1. Go for long walks into the city which may or may not end up in shopping sprees

2. Take a valerian tablet

3. Read a chapter of Sense & Sensibility

Works every time.

Operation Sesame Ball

July 1, 2008

Progress Log:

06:34, Location: Opsomania HQ (house)

Alarm failed to got off, must mark for repair or battery change. Not sure which. But I am now precisely 34 minutes behind time and therefore must make certain sacrifices, i.e. not brushing teeth, not eating breakfast. 

06:45, Location: Opsomania HQ Control Room (bathroom)

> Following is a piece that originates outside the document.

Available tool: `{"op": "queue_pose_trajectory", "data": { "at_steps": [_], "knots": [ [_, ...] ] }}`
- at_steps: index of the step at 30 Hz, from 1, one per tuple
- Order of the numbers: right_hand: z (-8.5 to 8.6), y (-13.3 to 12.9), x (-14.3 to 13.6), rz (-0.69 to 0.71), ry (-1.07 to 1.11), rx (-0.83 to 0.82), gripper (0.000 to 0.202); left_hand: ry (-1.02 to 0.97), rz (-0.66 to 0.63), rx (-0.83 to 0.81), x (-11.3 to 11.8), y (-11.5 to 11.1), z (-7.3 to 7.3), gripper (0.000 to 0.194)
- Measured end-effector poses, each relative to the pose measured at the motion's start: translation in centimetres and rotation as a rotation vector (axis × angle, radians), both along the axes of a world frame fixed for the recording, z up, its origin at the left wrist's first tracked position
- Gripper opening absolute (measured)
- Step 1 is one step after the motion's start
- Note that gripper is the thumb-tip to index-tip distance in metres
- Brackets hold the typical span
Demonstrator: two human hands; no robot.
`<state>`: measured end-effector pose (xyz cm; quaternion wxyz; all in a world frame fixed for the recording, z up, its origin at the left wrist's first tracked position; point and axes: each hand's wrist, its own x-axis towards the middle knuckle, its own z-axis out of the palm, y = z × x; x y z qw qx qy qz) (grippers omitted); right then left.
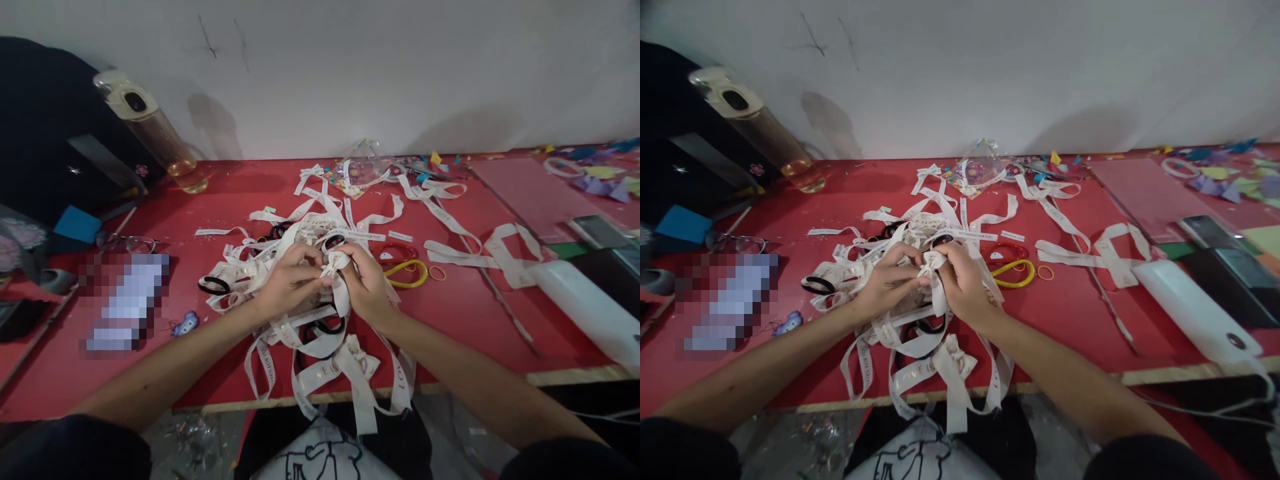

Damnit, cannot not brush teeth, as non-minty breath shall severely compromise my tactical abilities. Thankfully I prepared my disguise yesterday in a blaze of foresight. I believe it embodies the seriousness of the mission at hand, while also taking into consideration the weather. I have observed lately that sunglasses add an extra dimension of inconspicuousness, and thusly have donned a pair unearthed from a sunglasses case deep within HQ’s Storage.

 

07:41, In Transit

A grevious miscalculation on my part was forgetting that I am unlicensed to drive motorised vehicles. Plan B consisted of taking a bicycle from HQ’s docking bay, but the poor state of its tyres made another mode of transportation more practicable, perhaps necessary. Thus I find myself aboard the 112 Tram bound for St Kilda, though little do any of these zombie commuters realise this is not my true destination. Sometimes my craftiness astonishes even me.